# Work instruction
Please repeat, exactly and without pictures, the lines of the entries below that run from the one containing "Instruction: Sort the" through the one containing "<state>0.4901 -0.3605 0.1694".

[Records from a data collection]
[Start of section]

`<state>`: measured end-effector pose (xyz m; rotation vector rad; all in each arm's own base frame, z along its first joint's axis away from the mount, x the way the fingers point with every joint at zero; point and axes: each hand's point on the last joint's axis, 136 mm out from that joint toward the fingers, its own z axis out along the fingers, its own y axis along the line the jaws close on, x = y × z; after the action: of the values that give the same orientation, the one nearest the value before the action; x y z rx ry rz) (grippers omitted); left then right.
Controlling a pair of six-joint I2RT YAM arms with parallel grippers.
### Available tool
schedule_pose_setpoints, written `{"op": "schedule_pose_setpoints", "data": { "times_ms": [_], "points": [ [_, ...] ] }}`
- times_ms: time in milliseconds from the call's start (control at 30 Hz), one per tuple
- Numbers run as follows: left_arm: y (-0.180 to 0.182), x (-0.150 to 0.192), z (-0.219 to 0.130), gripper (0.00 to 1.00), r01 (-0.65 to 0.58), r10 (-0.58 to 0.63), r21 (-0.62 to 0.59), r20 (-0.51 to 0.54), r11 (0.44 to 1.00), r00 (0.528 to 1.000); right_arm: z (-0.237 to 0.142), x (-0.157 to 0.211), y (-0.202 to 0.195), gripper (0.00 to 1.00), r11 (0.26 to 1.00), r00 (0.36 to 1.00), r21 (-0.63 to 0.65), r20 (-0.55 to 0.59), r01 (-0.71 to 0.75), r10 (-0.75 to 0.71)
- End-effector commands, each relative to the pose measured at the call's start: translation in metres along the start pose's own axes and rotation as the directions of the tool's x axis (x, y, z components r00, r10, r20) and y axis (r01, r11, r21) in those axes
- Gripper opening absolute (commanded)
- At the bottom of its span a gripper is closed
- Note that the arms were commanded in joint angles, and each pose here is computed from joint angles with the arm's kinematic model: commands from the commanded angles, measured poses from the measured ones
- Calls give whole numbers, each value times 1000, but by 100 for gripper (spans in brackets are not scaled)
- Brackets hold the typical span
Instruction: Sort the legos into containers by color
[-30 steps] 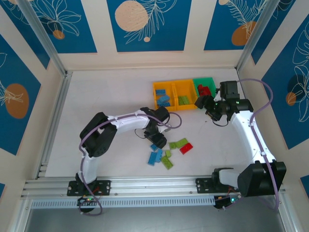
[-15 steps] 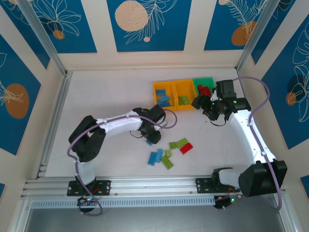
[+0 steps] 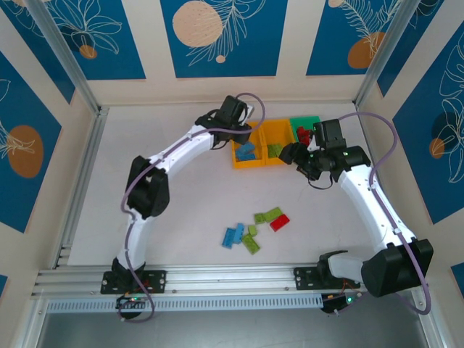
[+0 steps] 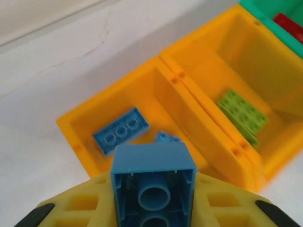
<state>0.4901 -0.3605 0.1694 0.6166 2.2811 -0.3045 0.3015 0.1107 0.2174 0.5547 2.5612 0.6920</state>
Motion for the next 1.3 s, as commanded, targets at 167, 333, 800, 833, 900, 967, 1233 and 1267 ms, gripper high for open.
{"op": "schedule_pose_setpoints", "data": {
  "times_ms": [167,333,800,833,900,967,1233,1267],
  "points": [
    [4,-50,-14,54,9,-8,-7,90,1000,996,-7,12,-10,71,998,999,48,-2,-35,35],
    [-3,-67,-69,52,4,-11,48,150,999,989,-6,35,-17,71,995,996,82,-64,-60,65],
    [-69,55,-258,53,-467,309,332,430,820,849,39,158,-74,72,928,926,368,-329,-53,183],
    [-74,72,-262,55,-516,351,343,440,785,826,45,163,-78,73,925,921,377,-342,-48,187],
    [-83,106,-263,60,-595,421,375,450,711,787,57,168,-86,73,921,913,388,-364,-33,186],
    [-92,131,-264,64,-652,473,390,465,650,749,69,169,-89,73,919,907,395,-379,-19,182],
    [-105,150,-260,93,-684,505,436,465,585,727,96,166,-109,68,882,915,470,-366,25,170],
    [-105,150,-259,93,-686,511,437,459,582,726,97,167,-114,66,873,915,486,-364,26,175]
  ]
}}
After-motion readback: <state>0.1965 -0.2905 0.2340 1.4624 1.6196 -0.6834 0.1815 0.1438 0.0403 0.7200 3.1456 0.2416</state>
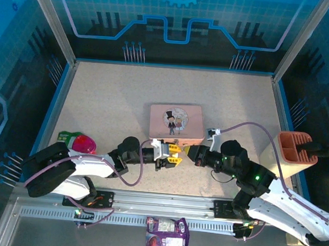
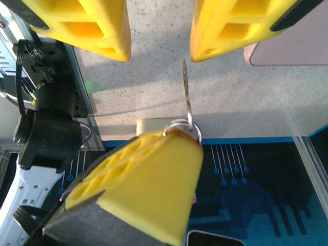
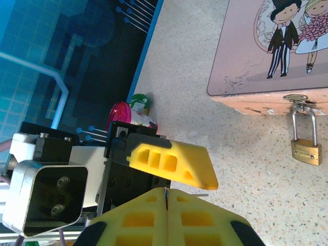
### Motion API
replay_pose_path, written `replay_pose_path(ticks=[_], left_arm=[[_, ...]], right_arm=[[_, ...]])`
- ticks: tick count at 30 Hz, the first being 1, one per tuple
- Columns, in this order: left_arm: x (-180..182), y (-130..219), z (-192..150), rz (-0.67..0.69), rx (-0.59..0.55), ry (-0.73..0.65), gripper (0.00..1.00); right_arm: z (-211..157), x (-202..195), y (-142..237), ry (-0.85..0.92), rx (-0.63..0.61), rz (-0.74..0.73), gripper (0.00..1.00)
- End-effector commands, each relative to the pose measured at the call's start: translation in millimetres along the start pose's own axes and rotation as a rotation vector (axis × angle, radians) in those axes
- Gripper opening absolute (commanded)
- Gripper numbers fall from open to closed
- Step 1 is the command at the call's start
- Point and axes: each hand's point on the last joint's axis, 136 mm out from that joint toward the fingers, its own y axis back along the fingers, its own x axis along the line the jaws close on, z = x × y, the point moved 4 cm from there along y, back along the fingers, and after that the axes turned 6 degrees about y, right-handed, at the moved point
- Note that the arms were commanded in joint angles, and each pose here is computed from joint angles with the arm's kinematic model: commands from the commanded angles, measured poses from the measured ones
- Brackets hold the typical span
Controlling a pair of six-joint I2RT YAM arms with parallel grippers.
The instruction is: Unlock the padlock with the key
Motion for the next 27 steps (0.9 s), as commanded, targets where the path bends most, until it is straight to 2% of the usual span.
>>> replay_pose_path(ticks=[1, 8, 15, 20, 23, 27], left_arm=[[4.4, -3.1, 13.3, -0.002, -0.048, -0.051, 0.37], [5.0, -3.9, 16.5, -0.003, -0.064, -0.044, 0.33], [4.0, -1.6, 16.0, -0.016, -0.066, -0.038, 0.17], [7.9, 0.0, 16.3, 0.007, -0.065, -0.040, 0.01], [14.7, -0.4, 17.4, 0.055, -0.057, -0.054, 0.00], [28.9, -2.2, 13.4, 0.149, 0.030, -0.143, 0.00]], right_arm=[[4.3, 15.2, 3.8, 0.029, -0.015, 0.056, 0.00], [2.4, 19.3, -2.7, 0.033, -0.004, 0.067, 0.00], [1.8, 15.9, -2.3, 0.025, -0.014, 0.049, 0.00], [0.8, 12.2, -1.0, 0.015, -0.021, 0.038, 0.00], [-0.4, 8.0, -1.5, 0.003, -0.022, 0.020, 0.00], [-0.2, -11.2, 6.6, -0.053, -0.067, -0.076, 0.29]])
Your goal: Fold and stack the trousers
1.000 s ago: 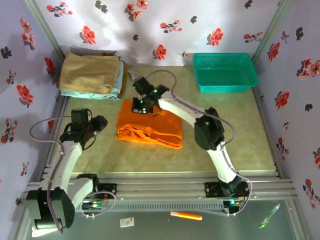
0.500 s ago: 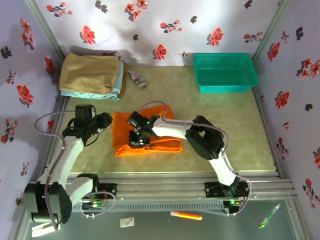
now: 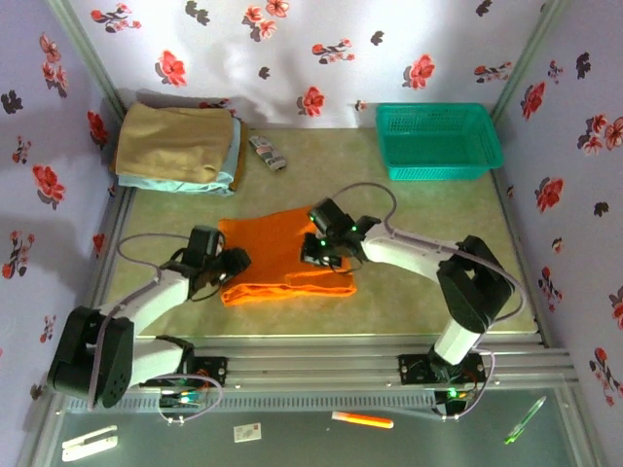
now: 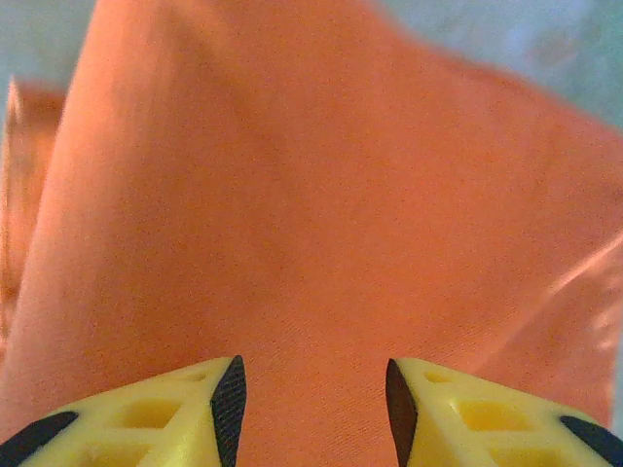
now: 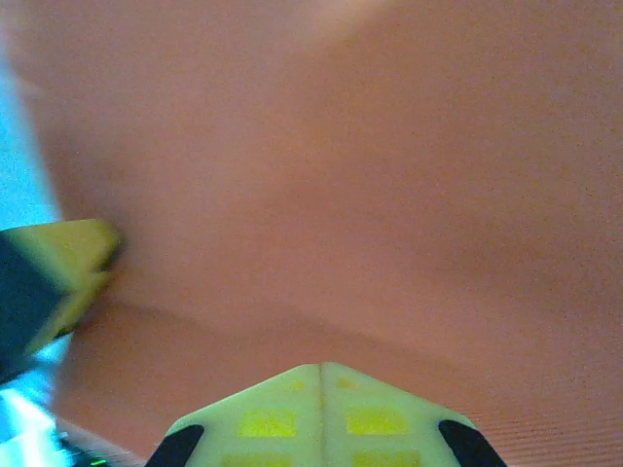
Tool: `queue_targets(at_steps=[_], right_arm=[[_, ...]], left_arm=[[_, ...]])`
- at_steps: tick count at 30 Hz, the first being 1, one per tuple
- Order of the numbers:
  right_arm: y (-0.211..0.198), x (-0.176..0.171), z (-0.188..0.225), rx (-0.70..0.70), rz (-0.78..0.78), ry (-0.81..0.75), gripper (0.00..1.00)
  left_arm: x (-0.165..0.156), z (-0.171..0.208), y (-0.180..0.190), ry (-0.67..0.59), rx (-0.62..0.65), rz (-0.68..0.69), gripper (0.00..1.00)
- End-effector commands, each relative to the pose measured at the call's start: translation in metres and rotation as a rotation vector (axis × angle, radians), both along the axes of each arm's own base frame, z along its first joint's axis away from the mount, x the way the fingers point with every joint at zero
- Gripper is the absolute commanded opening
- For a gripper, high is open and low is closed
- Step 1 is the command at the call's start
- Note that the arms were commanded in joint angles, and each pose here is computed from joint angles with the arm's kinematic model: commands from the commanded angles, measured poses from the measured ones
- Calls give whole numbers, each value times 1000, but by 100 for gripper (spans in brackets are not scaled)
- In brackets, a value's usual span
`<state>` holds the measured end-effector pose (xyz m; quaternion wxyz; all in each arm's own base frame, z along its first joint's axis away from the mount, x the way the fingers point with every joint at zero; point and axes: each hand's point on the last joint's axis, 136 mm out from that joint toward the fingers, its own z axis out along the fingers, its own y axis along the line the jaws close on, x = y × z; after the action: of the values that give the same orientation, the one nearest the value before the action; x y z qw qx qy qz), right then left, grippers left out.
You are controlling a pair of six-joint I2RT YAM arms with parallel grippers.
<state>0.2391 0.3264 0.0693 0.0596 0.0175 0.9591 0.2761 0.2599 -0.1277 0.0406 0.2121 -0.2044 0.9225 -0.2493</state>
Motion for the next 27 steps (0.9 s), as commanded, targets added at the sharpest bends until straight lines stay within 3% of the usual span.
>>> queue_targets(at_steps=[1,7,15,22,27], right_arm=[[-17,-24,-53,-45,-26,104,6],[-46,-37,-99,-25,-123,207,13],[-66,-10,-77,-61,-131,149,19],[-96,17,-71,-38,-202,151,19],[-98,20,-48,-13,-163,127,27]], left_arm=[[-11,-15,10,-13,-1,63,45],[-34,-39,27,-7,42,88,45],[-46,-23,29,-48,43,55,50],[-44,-41,22,-10,30,36,49],[-47,-23,10,-23,-5,-8,50]])
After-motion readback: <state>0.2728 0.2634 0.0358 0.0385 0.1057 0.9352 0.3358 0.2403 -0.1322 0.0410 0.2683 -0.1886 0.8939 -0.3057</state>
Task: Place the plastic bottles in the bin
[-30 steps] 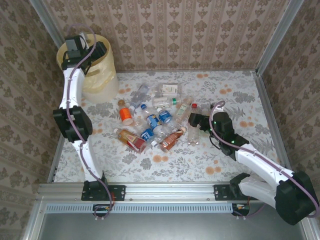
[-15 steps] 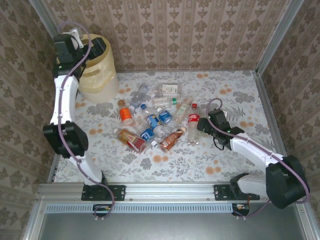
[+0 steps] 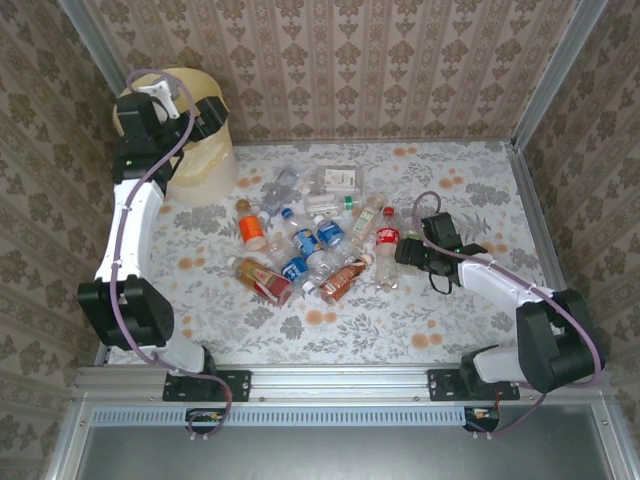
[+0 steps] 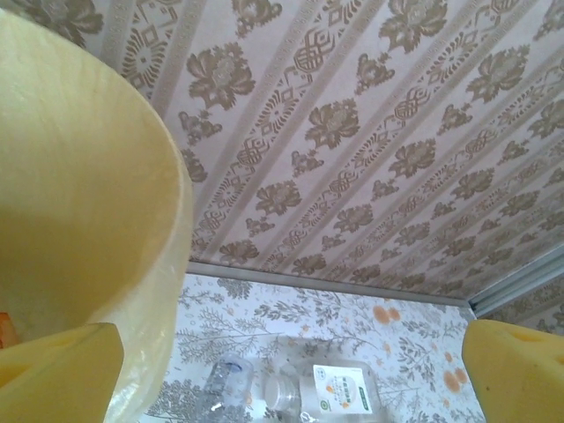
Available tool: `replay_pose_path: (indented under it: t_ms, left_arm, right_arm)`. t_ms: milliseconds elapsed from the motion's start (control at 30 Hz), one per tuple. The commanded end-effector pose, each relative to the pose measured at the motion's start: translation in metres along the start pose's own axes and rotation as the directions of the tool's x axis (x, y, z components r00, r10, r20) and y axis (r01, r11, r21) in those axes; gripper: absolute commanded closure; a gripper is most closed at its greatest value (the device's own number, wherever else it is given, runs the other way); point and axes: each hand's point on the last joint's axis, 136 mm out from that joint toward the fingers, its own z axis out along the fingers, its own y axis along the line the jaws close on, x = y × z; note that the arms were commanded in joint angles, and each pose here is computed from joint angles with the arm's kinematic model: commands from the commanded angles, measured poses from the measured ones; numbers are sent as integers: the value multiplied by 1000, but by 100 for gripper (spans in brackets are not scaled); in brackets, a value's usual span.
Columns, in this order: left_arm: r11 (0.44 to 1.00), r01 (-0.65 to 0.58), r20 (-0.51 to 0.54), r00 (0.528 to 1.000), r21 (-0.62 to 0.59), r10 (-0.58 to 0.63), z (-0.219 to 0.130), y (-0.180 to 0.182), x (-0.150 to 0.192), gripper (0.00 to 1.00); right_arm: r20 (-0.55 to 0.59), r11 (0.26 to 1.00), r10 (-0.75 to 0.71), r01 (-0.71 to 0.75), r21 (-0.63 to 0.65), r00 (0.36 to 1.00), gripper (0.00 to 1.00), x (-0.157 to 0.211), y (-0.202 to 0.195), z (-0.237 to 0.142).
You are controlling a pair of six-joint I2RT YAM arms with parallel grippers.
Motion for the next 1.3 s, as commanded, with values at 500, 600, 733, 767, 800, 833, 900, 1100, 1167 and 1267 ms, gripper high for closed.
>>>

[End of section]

# Written response
Instruction: Sort the legos into containers by color
[-30 steps] 
[-15 steps] 
[+0 steps] 
[+0 steps] 
<state>0.4901 -0.3605 0.1694 0.6166 2.2811 -0.3045 0.3015 0.1107 0.2174 0.5547 2.5612 0.6920</state>

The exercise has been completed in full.